▶ **Required work**
Restate all of the following data exactly, keeping any images out of the copy.

▼

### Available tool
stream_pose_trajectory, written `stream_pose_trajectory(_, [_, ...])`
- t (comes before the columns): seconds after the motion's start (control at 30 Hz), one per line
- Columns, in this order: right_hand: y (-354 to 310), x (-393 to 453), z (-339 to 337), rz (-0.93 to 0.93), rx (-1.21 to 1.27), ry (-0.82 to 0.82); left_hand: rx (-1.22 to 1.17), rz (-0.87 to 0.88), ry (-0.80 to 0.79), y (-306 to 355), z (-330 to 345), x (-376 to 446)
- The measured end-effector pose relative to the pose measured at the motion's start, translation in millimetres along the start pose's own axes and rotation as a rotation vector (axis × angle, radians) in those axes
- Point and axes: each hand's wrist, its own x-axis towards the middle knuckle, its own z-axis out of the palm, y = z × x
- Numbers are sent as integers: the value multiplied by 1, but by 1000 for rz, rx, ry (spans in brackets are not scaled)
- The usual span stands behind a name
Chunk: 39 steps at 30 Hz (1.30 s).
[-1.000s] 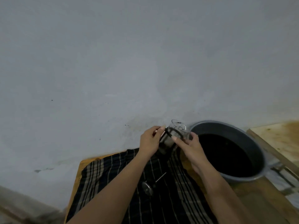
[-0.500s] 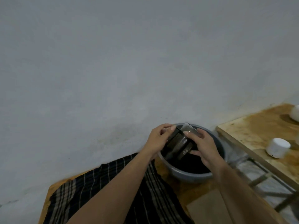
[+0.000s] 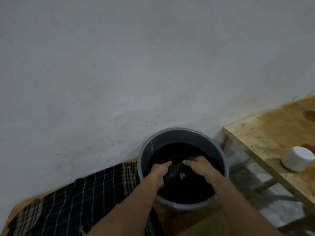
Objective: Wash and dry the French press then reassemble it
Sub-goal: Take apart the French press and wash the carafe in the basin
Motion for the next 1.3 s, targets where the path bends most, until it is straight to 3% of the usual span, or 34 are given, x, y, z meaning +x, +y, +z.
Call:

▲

▶ **Written answer**
### Available tool
stream_pose_trajectory, written `stream_pose_trajectory(_, [_, ...])`
- t (comes before the columns): seconds after the motion's start (control at 30 Hz), one per line
- Columns, in this order: right_hand: y (-354 to 310), x (-393 to 453), z (-339 to 337), rz (-0.93 to 0.93), rx (-1.21 to 1.27), ry (-0.82 to 0.82); left_hand: rx (-1.22 to 1.17), rz (-0.87 to 0.88), ry (-0.80 to 0.79), y (-306 to 355), z (-330 to 345), x (-376 to 446)
- The measured end-effector pose relative to the pose measured at the motion's start, translation in millimetres along the start pose's own axes and rotation as a rotation vector (axis × angle, radians) in those axes
- Point and axes: each hand's wrist, its own x-axis towards the middle knuckle, its own z-axis out of the palm, y = z × x
- Numbers are sent as integers: the value multiplied by 1, but by 1000 for rz, rx, ry (spans in brackets are not scaled)
- The usual span stands behind a name
Chunk: 39 steps at 30 Hz (1.30 s).
[-1.000s] 
[-0.500s] 
[+0.000s] 
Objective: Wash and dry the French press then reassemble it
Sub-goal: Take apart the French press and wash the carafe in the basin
Motion for the next 1.3 s, targets where the path bends most, until it is straight to 3% of the usual span, or 34 are given, x, y, z meaning +x, +y, +z.
Call:

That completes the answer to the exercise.